We will provide updates to this page as new information becomes available.
I opted out but still received a payment on July 15, why did that happen?
It’s likely because you didn’t opt out before the IRS started pulling payment information and processing it for filers. The IRS begins that process a couple weeks before the payments are issued, and anyone who has not opted out before that timeframe is still captured in the group to send a payment.
The good news is you are now opted out of any future payments, so you shouldn’t expect to receive one in August or throughout the remainder of the year.
How did the Child Tax Credit change from 2020?
As many families know, the Child Tax Credit is not new. The American Rescue Plan revamped it for 2021, however.
In 2020, the maximum annual credit was $2,000 per child under age 17. In 2021, the maximum annual credit increased to $3,000 per child age six to 17 or $3,600 per child age five or younger.
Another change is in the refund-ability of the credit.
Quick tax lesson: Tax credits reduce your tax liability on a dollar-for-dollar basis, meaning if you owe $1,000 in taxes and claim a credit worth $1,000, your tax liability is now $0. Another example – if you owe $1,500 in taxes and claim a $1,000 tax credit, your tax liability is now $500. Tax credits are also refundable or non-refundable. If refundable, that means you get any remaining money that doesn’t go toward paying down your tax liability as part of a tax refund. If not refundable, you only get to take advantage of the credit to pay down your tax liability. Once your tax bill is at $0, you can’t get anything more from the credit. For instance, if you owe $500 in taxes and claim a $1,000 non-refundable credit, $500 of that credit will go toward paying down your tax bill, but you will not receive the remaining $500 as a refund. The opposite is true for a refundable tax credit.

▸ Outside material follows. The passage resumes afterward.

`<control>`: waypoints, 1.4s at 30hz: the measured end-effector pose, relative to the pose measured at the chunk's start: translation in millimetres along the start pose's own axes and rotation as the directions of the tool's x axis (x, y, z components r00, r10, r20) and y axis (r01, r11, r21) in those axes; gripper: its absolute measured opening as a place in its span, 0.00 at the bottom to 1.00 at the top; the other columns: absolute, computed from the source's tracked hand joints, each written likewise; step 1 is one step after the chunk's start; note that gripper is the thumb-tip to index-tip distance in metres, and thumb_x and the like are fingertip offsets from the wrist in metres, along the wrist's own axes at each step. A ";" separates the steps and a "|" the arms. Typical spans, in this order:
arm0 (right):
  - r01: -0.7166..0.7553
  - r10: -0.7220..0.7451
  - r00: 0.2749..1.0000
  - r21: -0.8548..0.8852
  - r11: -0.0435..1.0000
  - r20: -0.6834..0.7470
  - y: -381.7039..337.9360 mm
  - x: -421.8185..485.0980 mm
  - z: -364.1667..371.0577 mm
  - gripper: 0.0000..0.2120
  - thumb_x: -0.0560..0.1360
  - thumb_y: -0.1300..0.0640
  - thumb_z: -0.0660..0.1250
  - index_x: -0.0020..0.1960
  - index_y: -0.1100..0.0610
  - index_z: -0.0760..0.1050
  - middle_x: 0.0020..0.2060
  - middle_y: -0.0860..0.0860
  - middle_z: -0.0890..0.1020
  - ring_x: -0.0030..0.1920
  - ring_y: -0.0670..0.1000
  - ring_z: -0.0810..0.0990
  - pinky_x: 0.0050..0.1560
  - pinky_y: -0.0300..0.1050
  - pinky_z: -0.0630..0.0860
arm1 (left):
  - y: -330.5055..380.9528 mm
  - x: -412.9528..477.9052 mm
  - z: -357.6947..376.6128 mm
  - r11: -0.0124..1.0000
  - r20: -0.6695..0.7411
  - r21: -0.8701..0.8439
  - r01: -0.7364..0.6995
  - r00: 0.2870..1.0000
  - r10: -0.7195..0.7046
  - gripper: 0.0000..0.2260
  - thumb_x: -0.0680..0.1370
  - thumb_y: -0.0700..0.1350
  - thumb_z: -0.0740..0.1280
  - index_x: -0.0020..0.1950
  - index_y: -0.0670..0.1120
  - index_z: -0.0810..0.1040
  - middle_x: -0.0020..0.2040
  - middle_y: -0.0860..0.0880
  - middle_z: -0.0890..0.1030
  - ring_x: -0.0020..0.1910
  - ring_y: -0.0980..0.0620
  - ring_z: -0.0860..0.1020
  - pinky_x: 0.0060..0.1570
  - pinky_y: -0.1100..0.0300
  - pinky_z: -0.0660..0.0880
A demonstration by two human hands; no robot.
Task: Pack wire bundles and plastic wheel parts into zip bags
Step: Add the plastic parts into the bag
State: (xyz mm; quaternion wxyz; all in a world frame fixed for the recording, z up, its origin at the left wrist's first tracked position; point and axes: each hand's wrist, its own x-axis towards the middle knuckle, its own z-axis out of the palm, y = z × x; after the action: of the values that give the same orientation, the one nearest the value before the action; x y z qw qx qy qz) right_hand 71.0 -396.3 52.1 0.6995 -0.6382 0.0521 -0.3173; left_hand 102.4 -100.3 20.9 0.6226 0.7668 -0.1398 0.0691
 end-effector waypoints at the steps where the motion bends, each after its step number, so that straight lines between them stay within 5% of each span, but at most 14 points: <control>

In 2020, the Child Tax Credit was partially refundable. If your tax liability was $0, and you claimed the credit, you could get $1,400 of it as a tax refund. In 2021, all of the Child Tax Credit is refundable. Therefore, you’ll get the full amount you qualify for as a refund if your tax liability is $0.
Additionally, in prior years a filer needed at least $2,500 in earned income to claim the credit. In tax year 2021, there is no longer that earned income limitation. You do not need any earned income to receive the Child Tax Credit. Anyone eligible to receive the credit, however, will be required to file a 2021 tax return next year.